The present invention provides a processor-readable storage medium on which a program is stored, the program implementing any one of the methods for protecting data privacy described above when executed by a processor.
As shown in fig. 3, the present invention provides an electronic device 70, wherein the electronic device 70 comprises at least one processor 701, at least one memory 702 connected to the processor 701, and a bus 703; the processor 701 and the memory 702 complete communication with each other through the bus 703; the processor 701 is configured to call the program instructions in the memory 702 to execute any one of the above-mentioned methods for protecting data privacy.

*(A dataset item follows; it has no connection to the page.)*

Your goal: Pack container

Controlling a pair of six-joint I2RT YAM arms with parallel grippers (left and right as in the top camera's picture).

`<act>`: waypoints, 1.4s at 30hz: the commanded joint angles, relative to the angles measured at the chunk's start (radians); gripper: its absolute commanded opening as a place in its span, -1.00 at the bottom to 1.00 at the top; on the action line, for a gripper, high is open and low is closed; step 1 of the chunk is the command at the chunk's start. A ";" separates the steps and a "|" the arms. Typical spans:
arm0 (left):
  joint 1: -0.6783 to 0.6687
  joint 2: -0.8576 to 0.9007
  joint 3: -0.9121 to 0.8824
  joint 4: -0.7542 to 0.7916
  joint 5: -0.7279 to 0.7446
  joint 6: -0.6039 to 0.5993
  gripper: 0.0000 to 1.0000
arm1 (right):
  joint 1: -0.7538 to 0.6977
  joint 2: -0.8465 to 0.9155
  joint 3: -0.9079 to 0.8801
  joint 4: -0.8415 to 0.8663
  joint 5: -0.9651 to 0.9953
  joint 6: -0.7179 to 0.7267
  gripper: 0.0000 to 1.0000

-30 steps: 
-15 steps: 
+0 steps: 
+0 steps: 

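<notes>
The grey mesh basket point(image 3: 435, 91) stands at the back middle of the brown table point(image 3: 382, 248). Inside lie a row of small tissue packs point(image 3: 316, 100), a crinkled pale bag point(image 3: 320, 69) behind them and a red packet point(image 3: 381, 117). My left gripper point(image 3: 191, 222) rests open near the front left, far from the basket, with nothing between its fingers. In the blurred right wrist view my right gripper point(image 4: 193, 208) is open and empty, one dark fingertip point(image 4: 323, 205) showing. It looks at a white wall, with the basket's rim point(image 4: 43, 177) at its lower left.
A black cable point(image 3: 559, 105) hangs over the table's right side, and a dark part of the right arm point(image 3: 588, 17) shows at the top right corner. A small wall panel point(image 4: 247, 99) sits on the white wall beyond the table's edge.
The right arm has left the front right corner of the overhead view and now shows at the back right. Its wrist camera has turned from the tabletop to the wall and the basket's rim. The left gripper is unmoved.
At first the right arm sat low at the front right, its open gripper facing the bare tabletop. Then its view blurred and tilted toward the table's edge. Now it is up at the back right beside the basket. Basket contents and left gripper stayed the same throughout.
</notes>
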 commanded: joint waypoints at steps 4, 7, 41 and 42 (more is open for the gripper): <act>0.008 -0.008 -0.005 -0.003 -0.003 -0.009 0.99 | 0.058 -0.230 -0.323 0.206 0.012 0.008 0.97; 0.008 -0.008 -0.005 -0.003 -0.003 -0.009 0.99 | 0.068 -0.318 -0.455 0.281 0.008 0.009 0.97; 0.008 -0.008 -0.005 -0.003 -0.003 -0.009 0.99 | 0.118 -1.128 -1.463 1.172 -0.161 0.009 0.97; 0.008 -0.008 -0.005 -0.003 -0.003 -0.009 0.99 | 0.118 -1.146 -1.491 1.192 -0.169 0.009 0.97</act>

In this application, relational terms such as first and second, and the like may be used solely to distinguish one entity or action from another entity or action without necessarily requiring or implying any actual such relationship or order between such entities or actions. Also, the terms "comprises," "comprising," or any other variation thereof, are intended to cover a non-exclusive inclusion, such that a process, method, article, or apparatus that comprises a list of elements does not include only those elements but may include other elements not expressly listed or inherent to such process, method, article, or apparatus. Without further limitation, an element defined by the phrase "comprising an … …" does not exclude the presence of other identical elements in a process, method, article, or apparatus that comprises the element.
All the embodiments in the present specification are described in a related manner, and the same and similar parts among the embodiments may be referred to each other, and each embodiment focuses on the differences from the other embodiments. In particular, for the system embodiment, since it is substantially similar to the method embodiment, the description is simple, and for the relevant points, reference may be made to the partial description of the method embodiment.
The previous description of the disclosed embodiments is provided to enable any person skilled in the art to make or use the present invention. Various modifications to these embodiments will be readily apparent to those skilled in the art, and the generic principles defined herein may be applied to other embodiments without departing from the spirit or scope of the invention. Thus, the present invention is not intended to be limited to the embodiments shown herein but is to be accorded the widest scope consistent with the principles and novel features disclosed herein.
The above description is only for the preferred embodiment of the present invention, and is not intended to limit the scope of the present invention. Any modification, equivalent replacement, or improvement made within the spirit and principle of the present invention shall fall within the protection scope of the present invention.